De plus en plus de touristes cherchent l'immersion totale dans les pays qu’ils visitent, un voyage plus authentique, loin des foules. Les géants de l'industrie touristique mondiale ont commencé à exploiter ce filon du tourisme durable qui n'est plus l'apanage de militants "écolos" ou tiers-mondistes, et multiplient les campagnes de marketing "vertes".
Le tourisme durable reste encore marginal (environ 2% du tourisme total) mais il y a une forte progression. Marché de niche à la mode chez les « bobos » (= bourgeois-bohème), il se démocratise peu à peu.
Mais ce type de tourisme risque de "scier la branche sur laquelle il est assis" s'il ne limite pas les effets dévastateurs des voyages de masse sur la planète, ont prévenu les experts de l'Organisation mondiale du tourisme (OMT).
"Le tourisme est la fois victime et responsable du réchauffement climatique, il contribue pour près de 5% à l'émission des gaz à effet de serre", estime son président, Francesco Frangialli.
Ainsi les neiges du Kilimandjaro auront fondu au plus tard en 2020 et plusieurs îles paradisiaques (Les Maldives…) englouties par les flots : le changement climatique menace directement le fonds de commerce du tourisme.

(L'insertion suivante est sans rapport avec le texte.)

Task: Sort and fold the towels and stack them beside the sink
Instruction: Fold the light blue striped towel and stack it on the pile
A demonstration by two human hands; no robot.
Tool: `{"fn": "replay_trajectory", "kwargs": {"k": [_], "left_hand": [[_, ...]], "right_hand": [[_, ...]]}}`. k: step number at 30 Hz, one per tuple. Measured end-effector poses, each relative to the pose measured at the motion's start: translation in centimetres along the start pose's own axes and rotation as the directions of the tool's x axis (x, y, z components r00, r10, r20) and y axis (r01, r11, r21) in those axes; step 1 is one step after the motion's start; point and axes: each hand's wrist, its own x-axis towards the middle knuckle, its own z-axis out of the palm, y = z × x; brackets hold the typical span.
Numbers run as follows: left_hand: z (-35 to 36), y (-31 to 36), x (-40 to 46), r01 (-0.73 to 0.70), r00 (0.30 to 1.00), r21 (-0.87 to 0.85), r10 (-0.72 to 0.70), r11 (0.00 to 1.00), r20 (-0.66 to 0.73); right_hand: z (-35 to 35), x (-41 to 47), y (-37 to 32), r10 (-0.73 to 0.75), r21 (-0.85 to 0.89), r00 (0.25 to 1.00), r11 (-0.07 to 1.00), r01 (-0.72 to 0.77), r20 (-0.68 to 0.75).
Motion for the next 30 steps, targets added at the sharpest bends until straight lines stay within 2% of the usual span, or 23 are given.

La croissance vertigineuse du tourisme pourrait conduire à une augmentation de 150% de ses émissions de gaz à effet de serre dans les 30 prochaines années, selon l'OMT. Exemple : près de la moitié des 898 millions de touristes qui ont sillonné la planète en 2007 ont opté pour l'avion, responsable de 40% des émissions de CO2 engendrées par le tourisme.
Faudra-t-il pour autant renoncer à voyager? "Le tourisme durable, ce n'est pas la réduction des voyages, qui serait une immense régression, mais c'est voyager autrement, à un rythme différent", estime Jean Viard, sociologue spécialisé dans le tourisme.